Occamy: A 432-Core Dual-Chiplet Dual-HBM2E 768-DP-GFLOP/s RISC-V System for 8-to-64-bit Dense and Sparse Computing in 12nm FinFET
Paul Scheffler, Thomas Benz, Viviane Potocnik, Tim Fischer, Luca Colagrande, Nils Wistoff, Yichao Zhang, Luca Bertaccini, Gianmarco Ottavi, Manuel Eggimann, Matheus Cavalcante, Gianna Paulin, Frank K. Gürkaynak, Davide Rossi, Luca Benini
TL;DR
Occamy addresses the challenge of efficiently executing heterogeneous dense and sparse computations by introducing a 2.5D, dual-chiplet RISC-V system with 432 cores, dual-HBM2E memory, and a latency-tolerant interconnect. The architecture relies on sparsity-capable streaming units and explicit, tile-based data movement to achieve high FPU utilization across dense, sparse-dense, and sparse-sparse workloads, with open-source RTL available. Silicon implementation in 12nm FinFET chiplets on a 65nm interposer demonstrates state-of-the-art density and energy efficiency, including up to 83% FPU utilization on stencil codes and 42% on sparse-dense LA, as well as 187 GCOMP/s with 17.4 GCOMP/s/W for sparse-sparse workloads, and strong ML inference performance on GPT-J and graph layers. Overall, Occamy combines high dense efficiency, flexible sparse support, and open hardware access, offering a practical, scalable path for heterogeneous compute workloads in HPC and ML domains.
Abstract
ML and HPC applications increasingly combine dense and sparse memory access computations to maximize storage efficiency.
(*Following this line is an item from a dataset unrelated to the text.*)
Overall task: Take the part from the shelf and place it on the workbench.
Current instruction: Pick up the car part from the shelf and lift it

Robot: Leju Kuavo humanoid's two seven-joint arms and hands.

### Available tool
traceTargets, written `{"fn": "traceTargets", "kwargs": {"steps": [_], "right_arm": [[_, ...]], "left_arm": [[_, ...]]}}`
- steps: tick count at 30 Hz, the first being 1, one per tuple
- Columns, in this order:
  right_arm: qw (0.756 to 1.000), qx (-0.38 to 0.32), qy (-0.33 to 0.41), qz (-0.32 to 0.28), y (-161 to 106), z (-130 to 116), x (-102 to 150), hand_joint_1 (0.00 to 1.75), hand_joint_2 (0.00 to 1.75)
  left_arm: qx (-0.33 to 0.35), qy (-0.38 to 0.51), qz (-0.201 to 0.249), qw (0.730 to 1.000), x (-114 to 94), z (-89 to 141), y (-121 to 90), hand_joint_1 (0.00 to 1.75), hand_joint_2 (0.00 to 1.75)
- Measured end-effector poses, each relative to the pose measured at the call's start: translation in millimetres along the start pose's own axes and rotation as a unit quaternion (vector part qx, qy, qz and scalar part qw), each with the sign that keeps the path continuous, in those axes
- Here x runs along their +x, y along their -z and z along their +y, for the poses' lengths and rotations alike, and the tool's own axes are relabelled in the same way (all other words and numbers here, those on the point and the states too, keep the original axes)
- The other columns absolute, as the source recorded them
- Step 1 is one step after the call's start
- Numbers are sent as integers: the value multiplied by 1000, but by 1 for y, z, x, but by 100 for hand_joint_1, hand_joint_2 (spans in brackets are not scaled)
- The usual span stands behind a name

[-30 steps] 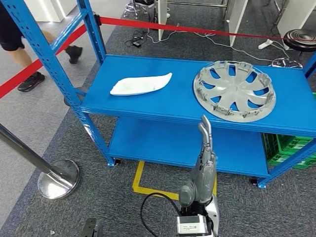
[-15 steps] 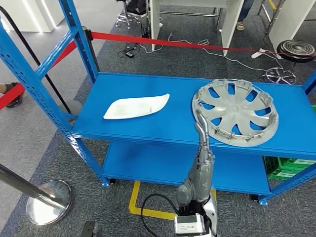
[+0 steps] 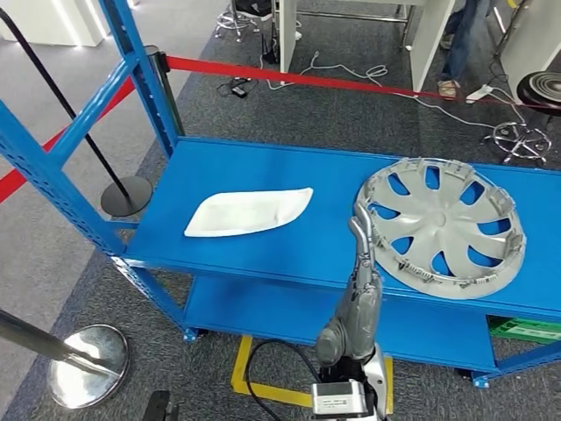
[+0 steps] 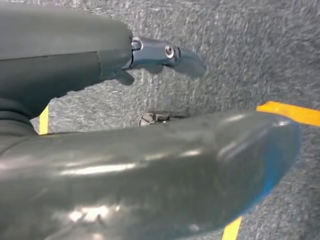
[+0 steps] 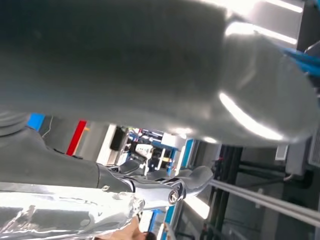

However, existing CPUs and GPUs struggle to flexibly handle these heterogeneous workloads with consistently high compute efficiency. We present Occamy, a 432-Core, 768-DP-GFLOP/s, dual-HBM2E, dual-chiplet RISC-V system with a latency-tolerant hierarchical interconnect and in-core streaming units (SUs) designed to accelerate dense and sparse FP8-to-FP64 ML and HPC workloads. We implement Occamy's compute chiplets in 12 nm FinFET, and its passive interposer, Hedwig, in a 65 nm node. On dense linear algebra (LA), Occamy achieves a competitive FPU utilization of 89%. On stencil codes, Occamy reaches an FPU utilization of 83% and a technology-node-normalized compute density of 11.1 DP-GFLOP/s/mm2,leading state-of-the-art (SoA) processors by 1.7x and 1.2x, respectively. On sparse-dense linear algebra (LA), it achieves 42% FPU utilization and a normalized compute density of 5.95 DP-GFLOP/s/mm2, surpassing the SoA by 5.2x and 11x, respectively. On, sparse-sparse LA, Occamy reaches a throughput of up to 187 GCOMP/s at 17.4 GCOMP/s/W and a compute density of 3.63 GCOMP/s/mm2. Finally, we reach up to 75% and 54% FPU utilization on and dense (LLM) and graph-sparse (GCN) ML inference workloads. Occamy's RTL is freely available under a permissive open-source license.